Hay medios de financiación específicamente para mujeres empresarias disponibles en la Administración de Pequeñas Empresas de EE. UU. y su Institución Financiera de Ampliación Comunitario (CDFI) regional. Una saco de datos de búsqueda de CDFI es aquí.
El paso más importante para comenzar con su idea
Gudjonsdottir señala que, para la mayoría de las personas cuya idea de negocio consiste en ofrecer un servicio, lo mejor que pueden hacer es utilizar las habilidades que ya tienen y que usan regularmente.
“No es necesario deber dirigido un negocio antiguamente, pero es más sencillo si [your service] está relacionado con lo que ya haces”, dice. En oficio de angustiarse por los logotipos, los sitios web o el síndrome del impostor, el monitor de negocios recomienda enfocarse en identificar a su cliente ideal y señala que muchos novatos fallan porque no son lo suficientemente específicos para demostrar su propuesta de valencia auténtico.

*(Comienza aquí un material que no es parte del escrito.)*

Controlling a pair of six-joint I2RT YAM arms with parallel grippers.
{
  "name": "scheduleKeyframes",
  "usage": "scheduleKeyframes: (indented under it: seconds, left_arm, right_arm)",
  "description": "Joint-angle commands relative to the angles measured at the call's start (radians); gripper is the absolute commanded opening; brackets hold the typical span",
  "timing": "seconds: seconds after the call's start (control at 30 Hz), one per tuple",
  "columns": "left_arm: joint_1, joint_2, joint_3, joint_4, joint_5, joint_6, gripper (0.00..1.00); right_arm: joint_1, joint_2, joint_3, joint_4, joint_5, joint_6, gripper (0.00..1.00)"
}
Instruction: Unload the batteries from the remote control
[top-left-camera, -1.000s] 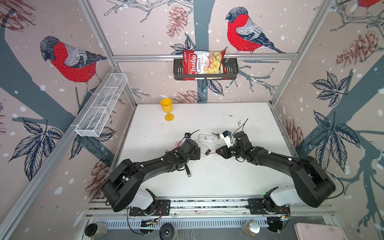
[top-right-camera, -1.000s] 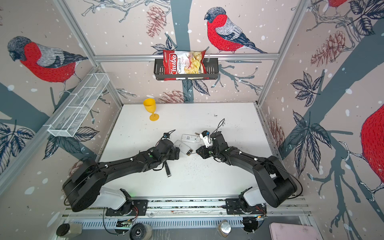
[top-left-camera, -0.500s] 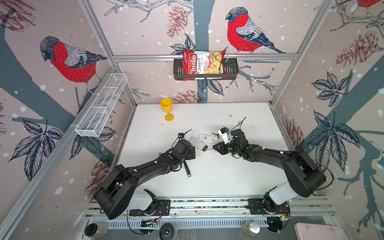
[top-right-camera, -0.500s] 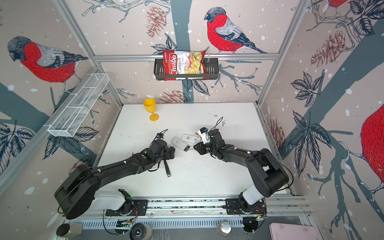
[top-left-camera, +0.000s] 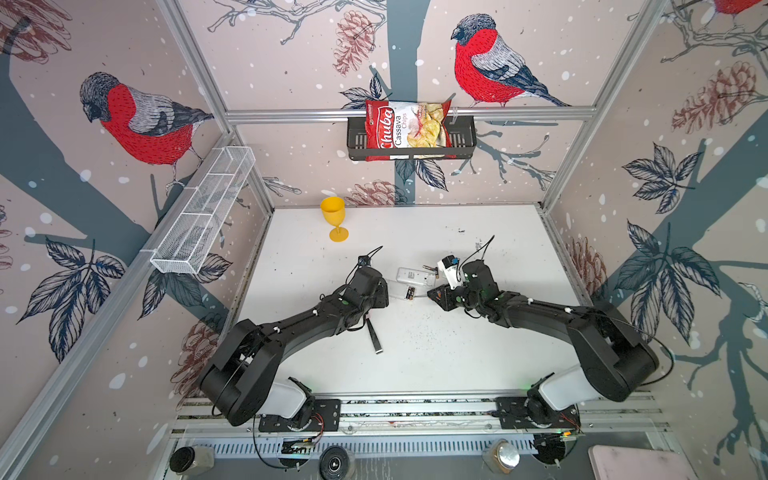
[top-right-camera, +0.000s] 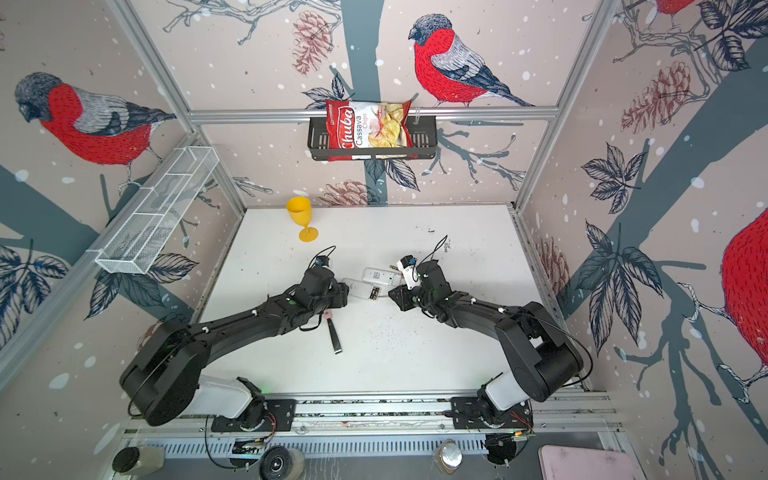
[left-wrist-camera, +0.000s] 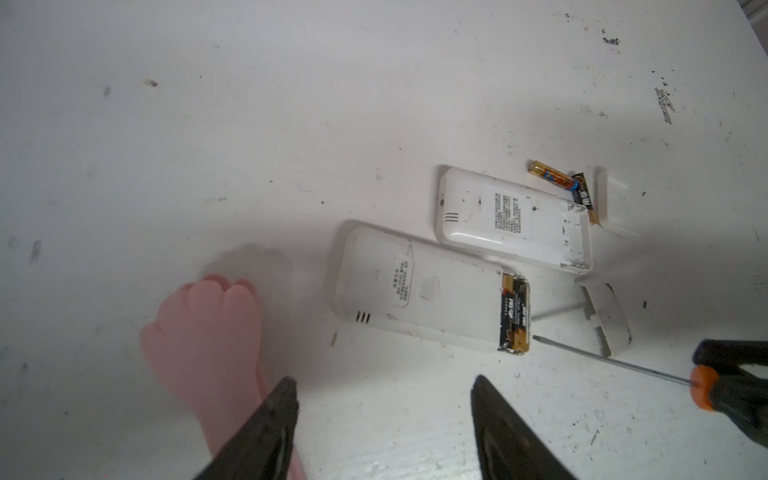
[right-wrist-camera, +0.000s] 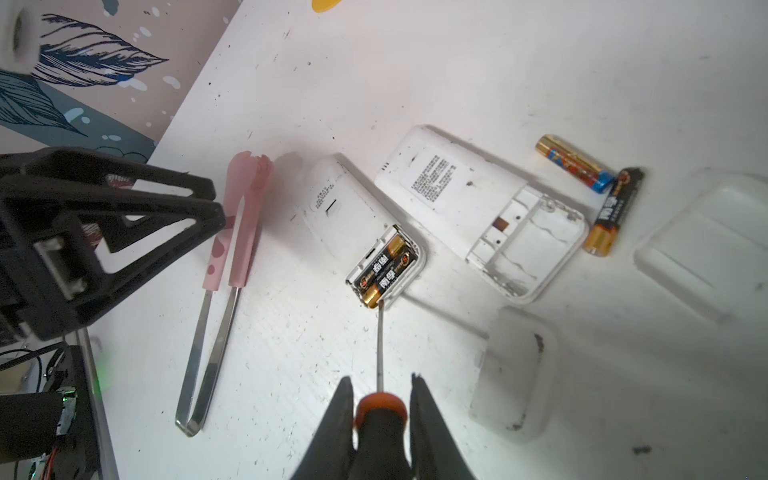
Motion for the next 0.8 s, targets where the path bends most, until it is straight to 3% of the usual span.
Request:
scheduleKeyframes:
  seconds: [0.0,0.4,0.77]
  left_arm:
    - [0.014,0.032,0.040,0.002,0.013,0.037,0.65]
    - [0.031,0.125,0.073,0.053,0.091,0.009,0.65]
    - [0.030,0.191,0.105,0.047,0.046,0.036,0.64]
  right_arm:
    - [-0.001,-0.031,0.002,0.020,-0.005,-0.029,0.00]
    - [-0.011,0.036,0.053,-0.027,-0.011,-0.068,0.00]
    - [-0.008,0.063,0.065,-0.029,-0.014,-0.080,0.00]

Las tres preguntas que Gudjonsdottir sugiere que te hagas son:
- ¿Cuál es el problema que resuelves?
- ¿Con quién quieres trabajar?
- ¿Su cliente puede y está dispuesto a sufragar, y está motivado para hacerlo?

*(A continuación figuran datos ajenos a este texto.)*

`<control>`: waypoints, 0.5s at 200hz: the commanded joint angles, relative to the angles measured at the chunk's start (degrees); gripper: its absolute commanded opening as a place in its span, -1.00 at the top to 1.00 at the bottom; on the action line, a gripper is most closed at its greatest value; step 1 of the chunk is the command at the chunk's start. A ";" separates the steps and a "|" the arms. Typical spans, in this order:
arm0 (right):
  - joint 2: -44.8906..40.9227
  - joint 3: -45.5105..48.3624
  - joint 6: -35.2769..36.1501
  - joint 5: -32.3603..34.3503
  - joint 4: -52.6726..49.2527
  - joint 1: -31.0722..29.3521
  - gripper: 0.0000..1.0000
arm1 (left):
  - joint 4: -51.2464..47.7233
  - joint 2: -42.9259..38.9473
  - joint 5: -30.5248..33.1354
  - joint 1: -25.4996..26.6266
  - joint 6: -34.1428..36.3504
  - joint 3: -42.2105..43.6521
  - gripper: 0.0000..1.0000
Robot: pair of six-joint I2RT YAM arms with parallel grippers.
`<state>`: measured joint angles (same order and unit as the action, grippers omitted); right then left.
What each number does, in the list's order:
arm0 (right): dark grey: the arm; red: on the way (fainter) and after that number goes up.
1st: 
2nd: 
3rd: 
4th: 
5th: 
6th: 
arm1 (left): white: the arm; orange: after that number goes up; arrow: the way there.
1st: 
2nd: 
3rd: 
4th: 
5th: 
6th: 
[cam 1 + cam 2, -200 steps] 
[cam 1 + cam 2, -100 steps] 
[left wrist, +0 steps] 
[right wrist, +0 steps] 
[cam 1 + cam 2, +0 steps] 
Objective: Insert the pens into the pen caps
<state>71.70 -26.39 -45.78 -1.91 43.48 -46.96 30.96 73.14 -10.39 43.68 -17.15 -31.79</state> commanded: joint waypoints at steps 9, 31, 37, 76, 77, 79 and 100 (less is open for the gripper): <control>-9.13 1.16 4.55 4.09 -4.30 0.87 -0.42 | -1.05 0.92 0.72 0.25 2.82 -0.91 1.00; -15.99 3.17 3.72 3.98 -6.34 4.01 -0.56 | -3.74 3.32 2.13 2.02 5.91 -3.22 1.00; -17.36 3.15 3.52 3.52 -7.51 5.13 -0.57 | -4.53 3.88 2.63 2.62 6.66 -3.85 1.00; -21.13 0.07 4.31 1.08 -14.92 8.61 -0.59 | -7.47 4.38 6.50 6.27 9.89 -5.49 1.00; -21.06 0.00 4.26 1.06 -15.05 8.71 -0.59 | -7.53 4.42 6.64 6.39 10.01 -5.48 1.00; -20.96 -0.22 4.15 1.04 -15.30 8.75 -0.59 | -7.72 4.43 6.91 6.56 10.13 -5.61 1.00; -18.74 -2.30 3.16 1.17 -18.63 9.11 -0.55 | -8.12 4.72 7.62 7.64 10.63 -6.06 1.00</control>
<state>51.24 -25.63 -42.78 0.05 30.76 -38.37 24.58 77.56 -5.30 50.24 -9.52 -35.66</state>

“Si algún quiere asesorar a la familia sobre, por ejemplo, un estilo de vida saludable, les digo que eso es demasiado amplio”, dice. «¿Derecha? ¿Y eso que significa? [Healthy lifestyle] significa una cosa para ti y otra cosa para mí. Si decimos perder peso, eso es más específico; tal vez estoy interesado ahora, mientras que usted no está interesado. La idea es más específica, atrae a algunas personas y repele a otras, y tú quieres eso”. Ella recomienda que las personas tomen un gran problema, lo reduzcan a poco pequeño y luego obtengan comentarios lo más rápido posible para validar y probar la idea.
Consejo profesional
Las grandes marcas repelen tanto como atraen. Si tratas de ser todo para todos, rápidamente perderás el compensación. Concéntrese en su cliente ideal y concéntrese en conocerlo lo más profundamente posible.

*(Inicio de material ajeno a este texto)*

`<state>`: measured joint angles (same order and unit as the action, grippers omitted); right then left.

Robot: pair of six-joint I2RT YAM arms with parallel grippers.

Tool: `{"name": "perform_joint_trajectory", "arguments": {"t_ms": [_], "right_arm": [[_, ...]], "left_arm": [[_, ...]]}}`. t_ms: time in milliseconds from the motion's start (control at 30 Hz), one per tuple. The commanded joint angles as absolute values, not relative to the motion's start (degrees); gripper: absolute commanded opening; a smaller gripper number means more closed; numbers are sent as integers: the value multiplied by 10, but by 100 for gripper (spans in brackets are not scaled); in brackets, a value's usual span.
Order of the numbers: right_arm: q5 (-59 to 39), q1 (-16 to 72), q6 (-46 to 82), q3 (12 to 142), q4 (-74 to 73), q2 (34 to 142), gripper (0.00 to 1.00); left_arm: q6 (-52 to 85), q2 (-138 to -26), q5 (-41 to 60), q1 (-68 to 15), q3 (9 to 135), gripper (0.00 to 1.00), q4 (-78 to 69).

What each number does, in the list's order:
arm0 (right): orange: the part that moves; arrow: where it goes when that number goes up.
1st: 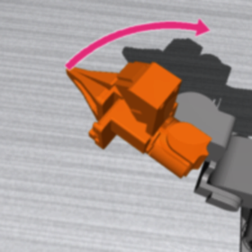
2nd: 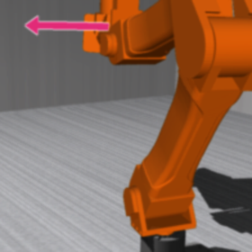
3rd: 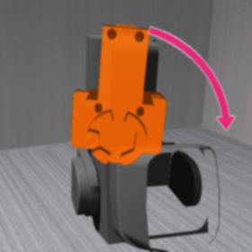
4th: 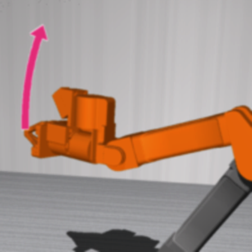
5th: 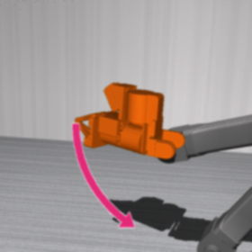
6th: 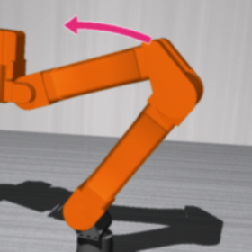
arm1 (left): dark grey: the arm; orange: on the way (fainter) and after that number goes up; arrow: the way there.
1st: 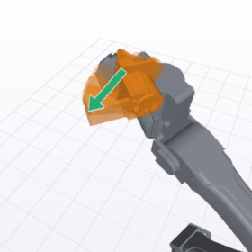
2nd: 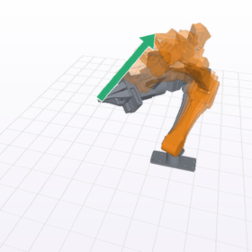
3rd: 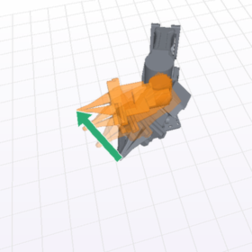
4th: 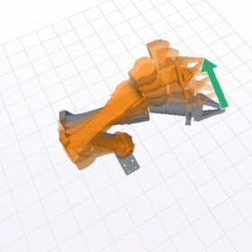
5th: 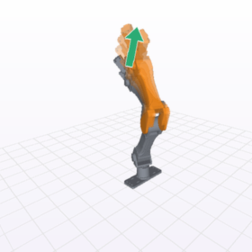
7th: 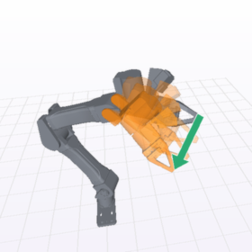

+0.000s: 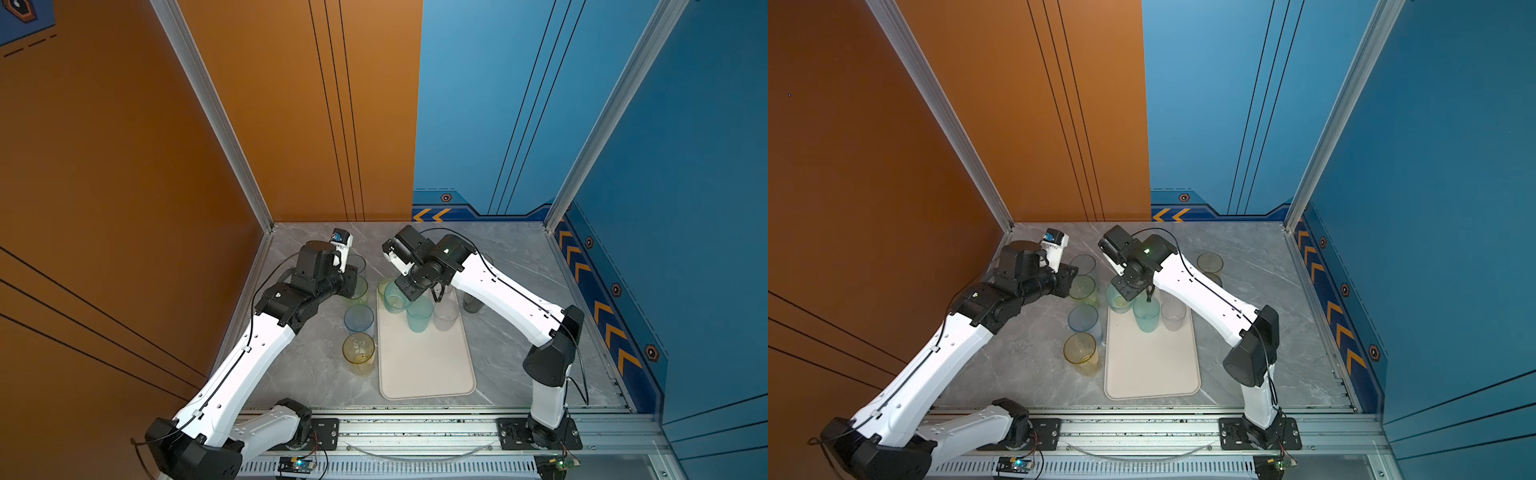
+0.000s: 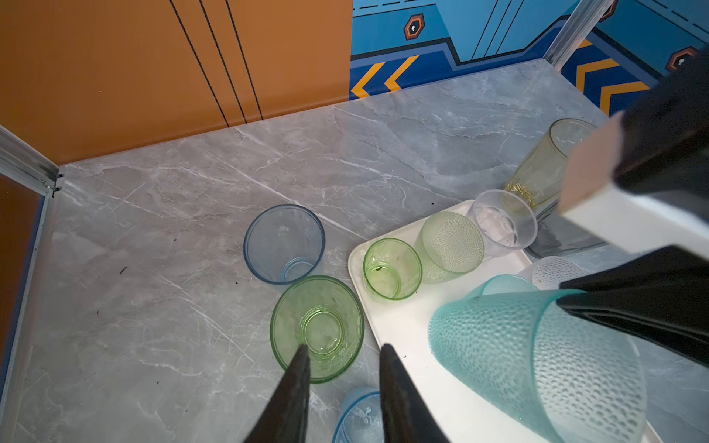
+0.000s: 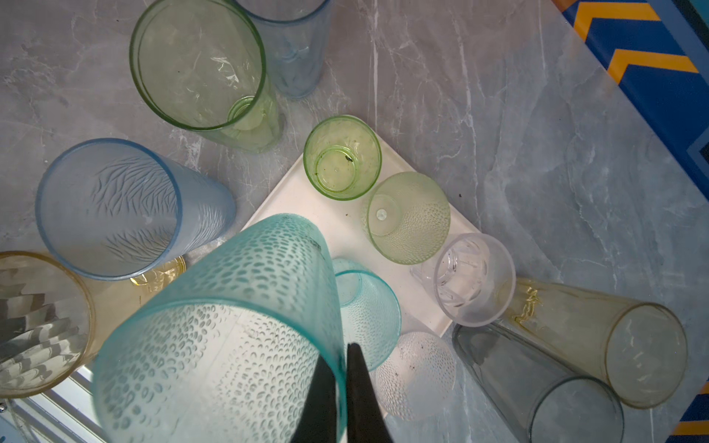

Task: Place the glasses into the tray
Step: 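Lift the second teal cup with the right gripper and carry it over the tray, then lower the teal cup onto the tray beside the first teal cup, open right gripper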

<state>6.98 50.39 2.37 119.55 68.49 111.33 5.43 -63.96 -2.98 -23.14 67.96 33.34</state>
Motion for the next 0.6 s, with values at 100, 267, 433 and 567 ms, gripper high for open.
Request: {"name": "perform_joint_trajectory", "arguments": {"t_ms": [100, 267, 433, 567], "right_arm": [[50, 512, -4, 1230, 715, 1158, 1], [47, 517, -10, 1240, 715, 1184, 1], [45, 518, -14, 1244, 717, 1215, 1], [42, 518, -16, 1248, 716, 1233, 1]], "left_arm": [[52, -638, -34, -222, 694, 32, 346], [52, -643, -29, -218, 697, 32, 346], [51, -643, -27, -215, 695, 32, 346], [50, -644, -25, -213, 693, 32, 346]]}}
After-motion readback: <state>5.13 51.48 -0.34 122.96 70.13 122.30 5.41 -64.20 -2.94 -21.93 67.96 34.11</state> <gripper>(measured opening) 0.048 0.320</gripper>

La diferencia entre consultoría y coaching
La consultoría, el coaching y el trabajo independiente a menudo se usan indistintamente, pero tienen diferencias sutiles. Los consultores generalmente se definen como expertos que ingresan, brindan información y estudio, y luego se van. Por el contrario, los entrenadores son más prácticos en el proceso de implementación y brindan apoyo y aliento a lo espléndido del camino. El trabajo independiente es específico de la tiento y, por lo militar, implica que usted haga el trabajo en nombre de su cliente por una tarifa fija.
“Solía tener este curso sobre cómo encontrar la idea de negocio adecuada, y la familia me decía que les encantaba”, dice. “Ya no lo vendo, porque mucha familia que pasa por un curso como este dice ‘Ay, esta es mi idea de negocio’. ¿Y luego qué pasa? Nadie. Estaba frustrado”. El rodera de Gudjonsdottir se hace eco de una de las principales críticas a la civilización de los cursos en cuerda, que es que las tasas de finalización e implementación son bajas. Cambió alrededor de el coaching cuando se dio cuenta de cuánto le costaba a la familia tomar medidas y modeló su enfoque de tutoría a partir de Melé, una metodología de dirección que genera bucles de feedback en el proceso de iteración para ayudar a los equipos a crear productos. “Tienes que ponerte en marcha, crear poco rápidamente, publicarlo y tomar comentarios”.
Cuando se comercio de sumergir los dedos de los pies en el espíritu empresarial y ingresar pasta, el monitor de negocios lo alienta a tomar medidas antiguamente de que se sienta 100% dinámico.
“Solo tienes que decidirte a emprender”, dice ella. “Nunca tendrás un concepto dinámico. “Avispado” no existe”.